Jeanne a un air menaçant autour d'elle, et à première vue, elle se présente comme une sociopathe. Le deuxième coup d'œil ne fait que solidifier la croyance. Cependant, Eugénie peut aussi la briser, même momentanément. Elle voit à juste titre la mère de Jeanne admise dans le même hôpital, mais ce n'est pas un secret, selon Jeanne. Quand Eugénie lui dit qu'elle sait ce que la mère de Jeanne a fait à son fils, Jeanne fond en larmes. Mais elle se ressaisit rapidement et commence à torturer Eugénie à la place.
Jeanne est mal à l'aise avec ses émotions et son action erratique en dit long sur son moi refoulé. À ce stade, nous réalisons qu'Eugénie n'a aucune anomalie psychologique - elle est plutôt une voyante. À l'époque médiévale, les ascètes excentriques étaient vénérés comme des visionnaires et des médiums. Ils pourraient puiser dans le royaume du sublime. La représentation a changé après les Lumières, comme un jeu d'exclusion a été joué pour dogmatiser le psychologiquement déviant. Cependant, le bal titulaire de la finale met en lumière ceux qui ont réellement besoin d'être guéris. Foucault souligne dans son prophétique « Folie et civilisation » que l'attachement à soi de l'homme lui fait finalement accepter la violence et la laideur comme beauté et justice, ce qui lui impose une réalité illusoire.
Le Dr Jules cajole Camille dès les premiers instants, et ses véritables intentions se manifestent au bal. Contre la volonté de Camille, il l'emmène dans une pièce vide et tente de s'imposer à elle. Camille hurle et hurle, mais la bête en Jules ne la lâche pas. Il commence à la violer mais est dissuadé de son acte diabolique alors que Geneviève fait irruption dans la pièce. Avec ces événements bouleversants, Geneviève se rend compte que ce que le patriarcat tient à qualifier d'hystérie, c'est la volonté féminine de s'affirmer. Concluant Eugénie pour être parfaitement sain d'esprit, elle organise un plan d'évasion pour elle.

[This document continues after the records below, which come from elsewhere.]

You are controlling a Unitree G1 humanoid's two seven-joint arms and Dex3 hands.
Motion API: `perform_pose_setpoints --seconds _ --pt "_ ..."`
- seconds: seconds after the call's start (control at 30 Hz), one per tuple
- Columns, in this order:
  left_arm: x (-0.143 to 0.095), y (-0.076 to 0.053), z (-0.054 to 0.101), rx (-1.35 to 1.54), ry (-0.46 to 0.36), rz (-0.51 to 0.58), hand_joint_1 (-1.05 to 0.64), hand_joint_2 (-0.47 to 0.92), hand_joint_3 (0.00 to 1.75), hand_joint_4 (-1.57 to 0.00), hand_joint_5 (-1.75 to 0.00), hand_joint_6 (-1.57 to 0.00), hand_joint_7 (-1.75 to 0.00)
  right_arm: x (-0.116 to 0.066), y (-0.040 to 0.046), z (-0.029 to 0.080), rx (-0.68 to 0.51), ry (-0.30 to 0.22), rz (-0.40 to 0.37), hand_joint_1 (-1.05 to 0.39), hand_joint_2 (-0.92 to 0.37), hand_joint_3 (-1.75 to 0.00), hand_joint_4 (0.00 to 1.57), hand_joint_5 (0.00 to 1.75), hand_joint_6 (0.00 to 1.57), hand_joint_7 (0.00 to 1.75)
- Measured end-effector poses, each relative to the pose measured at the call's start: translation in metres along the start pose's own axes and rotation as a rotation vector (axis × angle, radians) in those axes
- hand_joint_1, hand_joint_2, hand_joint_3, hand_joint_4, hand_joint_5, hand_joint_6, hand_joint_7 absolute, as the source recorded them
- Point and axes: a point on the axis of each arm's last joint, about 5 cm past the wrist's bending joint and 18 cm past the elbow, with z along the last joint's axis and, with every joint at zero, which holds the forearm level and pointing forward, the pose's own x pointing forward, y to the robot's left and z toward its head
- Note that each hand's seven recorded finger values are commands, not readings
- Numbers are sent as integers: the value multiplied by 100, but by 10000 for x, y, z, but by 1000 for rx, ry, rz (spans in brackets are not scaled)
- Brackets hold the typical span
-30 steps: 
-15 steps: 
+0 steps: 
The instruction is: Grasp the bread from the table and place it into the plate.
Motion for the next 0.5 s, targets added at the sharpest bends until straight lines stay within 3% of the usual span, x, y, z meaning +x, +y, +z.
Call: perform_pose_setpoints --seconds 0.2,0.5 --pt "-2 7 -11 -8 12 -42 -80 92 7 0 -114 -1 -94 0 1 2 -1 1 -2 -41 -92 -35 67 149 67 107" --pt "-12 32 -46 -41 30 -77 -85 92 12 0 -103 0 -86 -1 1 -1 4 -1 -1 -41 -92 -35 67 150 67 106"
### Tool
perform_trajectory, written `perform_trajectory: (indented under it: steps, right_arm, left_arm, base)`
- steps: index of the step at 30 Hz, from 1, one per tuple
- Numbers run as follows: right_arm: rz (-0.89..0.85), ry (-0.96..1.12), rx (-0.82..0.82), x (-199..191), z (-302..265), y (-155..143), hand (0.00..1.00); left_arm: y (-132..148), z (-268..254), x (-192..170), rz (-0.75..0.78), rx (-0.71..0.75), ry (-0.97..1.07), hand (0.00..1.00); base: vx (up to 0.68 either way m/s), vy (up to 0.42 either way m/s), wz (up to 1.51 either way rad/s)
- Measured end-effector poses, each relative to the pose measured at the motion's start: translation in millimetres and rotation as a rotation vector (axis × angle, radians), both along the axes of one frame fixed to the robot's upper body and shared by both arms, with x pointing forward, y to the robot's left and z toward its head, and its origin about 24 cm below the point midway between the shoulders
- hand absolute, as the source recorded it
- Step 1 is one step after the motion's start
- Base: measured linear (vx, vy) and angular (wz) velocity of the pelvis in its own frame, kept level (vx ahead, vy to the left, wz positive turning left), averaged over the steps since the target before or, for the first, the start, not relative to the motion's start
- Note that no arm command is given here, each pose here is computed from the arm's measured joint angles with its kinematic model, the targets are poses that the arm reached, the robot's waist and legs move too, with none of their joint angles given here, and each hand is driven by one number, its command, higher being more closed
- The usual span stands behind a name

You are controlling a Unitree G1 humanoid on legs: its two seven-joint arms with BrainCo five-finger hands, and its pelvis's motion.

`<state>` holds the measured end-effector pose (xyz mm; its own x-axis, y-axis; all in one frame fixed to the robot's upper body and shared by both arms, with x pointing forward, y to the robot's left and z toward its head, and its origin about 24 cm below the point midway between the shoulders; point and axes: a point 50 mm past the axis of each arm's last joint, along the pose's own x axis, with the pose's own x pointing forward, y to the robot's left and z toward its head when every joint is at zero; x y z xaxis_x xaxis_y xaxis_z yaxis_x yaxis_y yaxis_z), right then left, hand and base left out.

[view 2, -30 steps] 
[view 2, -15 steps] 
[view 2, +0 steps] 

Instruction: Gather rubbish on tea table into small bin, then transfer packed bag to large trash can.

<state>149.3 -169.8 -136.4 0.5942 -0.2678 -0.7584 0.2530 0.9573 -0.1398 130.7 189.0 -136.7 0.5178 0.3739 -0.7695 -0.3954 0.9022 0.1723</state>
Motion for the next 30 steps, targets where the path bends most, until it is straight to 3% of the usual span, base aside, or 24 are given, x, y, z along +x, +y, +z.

Geneviève traite initialement Eugénie de la même manière que les autres, mais après qu'Eugénie ait divulgué une vérité pertinente sur la sœur de Geneviève, l'infirmière en vient à réaliser les capacités uniques d'Eugénie. Suite au décès de sa sœur Blandine, Geneviève a écrit des milliers de lettres à la défunte. Personne ne peut le savoir, mais Eugénie semble voir clair dans Geneviève. L'infirmière est d'abord sceptique, mais Eugénie communique avec Blandine pour prédire à juste titre l'accident du père de Geneviève, et Geneviève se précipite à la maison pour découvrir son père en train de saigner.
Le père de Geneviève la presse de laisser échapper le miracle qui l'a envoyée, mais quand Geneviève lui dit la vérité, il la rejette volontiers et traite Geneviève de folle. Découragée par son père, Geneviève se rend compte que le mécanisme disciplinaire de l'institution est guidé par un patriarcat aveugle. Ainsi, alors que son père rejette volontiers le miracle en apparence irrationnel, Geneviève fait confiance à Eugénie. Elle communique secrètement avec Théophile et lui demande de venir au bal.
Geneviève aide Eugénie à s'échapper tout en en prenant elle-même le poids. Maintenant, avec l'acte, Geneviève est diagnostiquée comme malade mentale, et dans un tournant du destin, purge sa propre peine à l'asile. Eugénie lui écrit une dernière lettre, où elle exhorte Geneviève à continuer de danser. Danser ici est aussi symbolique puisque si une femme du XIXe siècle doit danser sur les airs d'un justicier patriarcal, elle réaffirme sa liberté artistique à travers l'acte créatif de la performance.